Our client, Ms. N, had been employed with Sears Holdings as a customer service representative, before pain and discomfort from fibromyalgia and degenerative disk disease (DDD), caused her to file a disability claim under the Sears Long-term Disability Plan. Sears had contracted CIGNA to insure and administer the disability plan.
The pain and discomfort which resulted from the combined effects of fibromyalgia and DDD were overwhelming, not only physically but also emotionally for Ms. N.
Unfortunately, when CIGNA denied her claim for benefits it only added insult to injury. Following her denial of benefits, Ms. N’s initial impulse was to contact CIGNA and inform them that she was appealing her claim. Like most people, Ms. N was not aware that what she submitted in her administrative appeals would be critical if she was to ever pursue a lawsuit against CIGNA for recovery of her long-term disability benefits, since ERISA generally only allows for the court to consider the administrative record (ie., documents and evidence submitted to the insurer during the claim and administrative appeals process) when decided a long-term disability claim.
After exhausting all of her appeals, Ms. N contacted Dell & Schaefer to discuss her remaining options in order to recover her disability benefits.
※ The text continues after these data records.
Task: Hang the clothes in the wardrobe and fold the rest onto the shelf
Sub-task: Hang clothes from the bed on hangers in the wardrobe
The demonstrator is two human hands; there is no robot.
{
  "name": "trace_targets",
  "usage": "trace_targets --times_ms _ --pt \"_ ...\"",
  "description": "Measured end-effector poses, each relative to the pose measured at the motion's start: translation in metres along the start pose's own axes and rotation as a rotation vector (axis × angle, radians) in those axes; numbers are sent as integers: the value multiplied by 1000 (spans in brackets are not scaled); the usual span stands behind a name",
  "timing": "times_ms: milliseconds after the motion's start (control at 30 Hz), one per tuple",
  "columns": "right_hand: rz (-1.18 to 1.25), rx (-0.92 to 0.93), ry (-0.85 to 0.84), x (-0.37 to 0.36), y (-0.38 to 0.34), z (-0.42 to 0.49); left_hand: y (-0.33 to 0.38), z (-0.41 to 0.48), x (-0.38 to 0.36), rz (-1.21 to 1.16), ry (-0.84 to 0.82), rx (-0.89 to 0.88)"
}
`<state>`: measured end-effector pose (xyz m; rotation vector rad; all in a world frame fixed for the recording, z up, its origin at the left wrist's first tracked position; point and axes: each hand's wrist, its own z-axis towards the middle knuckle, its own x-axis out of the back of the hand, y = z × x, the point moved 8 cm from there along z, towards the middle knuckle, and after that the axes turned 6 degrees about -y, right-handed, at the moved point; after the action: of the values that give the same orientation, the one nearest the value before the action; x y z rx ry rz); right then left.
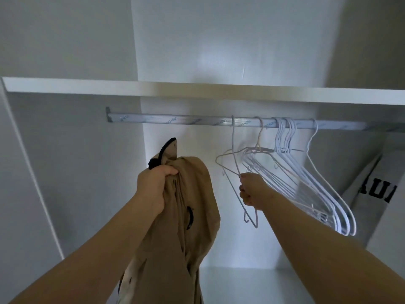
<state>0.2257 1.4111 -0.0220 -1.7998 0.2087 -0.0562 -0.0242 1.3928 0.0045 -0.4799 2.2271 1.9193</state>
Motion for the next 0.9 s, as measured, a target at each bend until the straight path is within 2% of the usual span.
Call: trace_targets --times_ms 200,333,533,667,900 --pt "-118 19 -27 -13 -5 15 -2 15 16 4 77 -4" --pt "-77 -1 -79 -24 3 24 -1 25 21 -10 111 -24" --pt "-370 135 -159 -54 0 42 -1 32 30 -44 149 -20" --pt "-303 225 -236 -69 2 41 3 33 35 -46 152 -24" --pt "-349 293 -170 -49 0 22 18 20 30 -75 117 -56"
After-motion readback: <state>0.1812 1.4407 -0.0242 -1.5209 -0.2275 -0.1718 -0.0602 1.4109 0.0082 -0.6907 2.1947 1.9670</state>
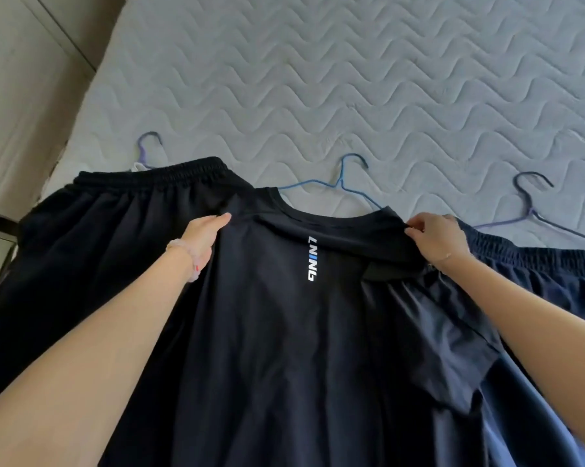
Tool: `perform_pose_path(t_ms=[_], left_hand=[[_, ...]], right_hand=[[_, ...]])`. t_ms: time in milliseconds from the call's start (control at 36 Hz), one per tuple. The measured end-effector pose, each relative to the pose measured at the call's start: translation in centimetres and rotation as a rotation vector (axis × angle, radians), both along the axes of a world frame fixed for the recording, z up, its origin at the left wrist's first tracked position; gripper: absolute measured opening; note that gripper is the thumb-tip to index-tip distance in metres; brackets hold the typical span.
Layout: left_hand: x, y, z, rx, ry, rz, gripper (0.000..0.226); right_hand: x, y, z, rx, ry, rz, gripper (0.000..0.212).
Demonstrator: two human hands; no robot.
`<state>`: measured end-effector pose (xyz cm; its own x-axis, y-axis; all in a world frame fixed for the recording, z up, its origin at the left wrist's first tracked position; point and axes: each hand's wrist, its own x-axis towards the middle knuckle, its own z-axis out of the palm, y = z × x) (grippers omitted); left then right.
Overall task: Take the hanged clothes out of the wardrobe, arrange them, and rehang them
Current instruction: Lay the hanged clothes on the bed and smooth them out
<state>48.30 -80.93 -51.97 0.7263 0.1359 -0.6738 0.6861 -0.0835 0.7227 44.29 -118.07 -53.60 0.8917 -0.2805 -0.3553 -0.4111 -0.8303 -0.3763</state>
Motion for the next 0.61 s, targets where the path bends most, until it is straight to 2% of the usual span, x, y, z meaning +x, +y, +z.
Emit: perform_pose_path(t_ms=[56, 83, 167, 222, 333, 472, 528, 611], left_hand=[[1.2, -0.1, -0.2, -0.015, -0.004, -0.002, 0.062], [1.7, -0.4, -0.4, -0.012, -0.011, -0.003, 0.061], [3.2, -1.5, -0.8, 0.040, -0.066, -0.040, 0.021], [4.6, -1.9, -0.8, 0.071, -0.113, -0.049, 0.006], [8.1, -2.0, -0.4, 0.124, -0.196, -0.087, 0.006], [12.5, -1.9, 0.4, 0.227, -0.321, -0.013, 0.015], [13.8, -2.0, 0.6, 0.266, -0.368, 0.001, 0.021], [14.9, -1.9, 0.4, 0.387, -0.421, -0.050, 0.013]], right_hand=[[0.6, -0.5, -0.2, -0.014, 0.001, 0.030, 0.024], [1.0, -0.7, -0.1, -0.015, -0.007, 0.035, 0.023], [3.0, -1.9, 0.7, -0.026, -0.094, -0.014, 0.022], [4.9, -2.7, 1.7, -0.049, -0.150, -0.049, 0.022], [8.9, -3.5, 3.2, -0.039, -0.232, -0.086, 0.022], [13.2, -2.8, 4.2, -0.029, -0.303, -0.114, 0.022], [15.0, -2.3, 4.4, -0.075, -0.342, -0.102, 0.022], [16.7, -1.4, 3.9, -0.180, -0.356, -0.084, 0.021]])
Although we believed, after reviewing her case, that the administrative record could have been better supported through the inclusion of attending physician questionnaires, medical narratives and perhaps a functional capacity examination performed by a true independent expert, we felt that there was enough evidence showing that CIGNA had wrongfully denied her claim.
Cesar Gavidia and his team at Dell & Schaefer sued CIGNA, alleging that the disability insurance carrier had violated ERISA and wrongfully denied Ms. N access to her long-term disability benefits. Of course, CIGNA answered the lawsuit by denying the allegations. Notwithstanding, the case was later settled under terms which remain confidential.
As disability insurance attorneys, we believe that the administrative appeal is possibly the most important part of the long-term disability claim process. The inclusion or exclusion of a specific documents or piece of evidence could mean the difference between recovering disability benefits, or the case being dismissed on summary judgment by a federal judge. For this reason, we always advise that claimants retain legal counsel with experience handling ERISA disability cases to tackle the administrative appeal, and only when left with no other choice, and as a last resort, should the claimant submit their own appeal.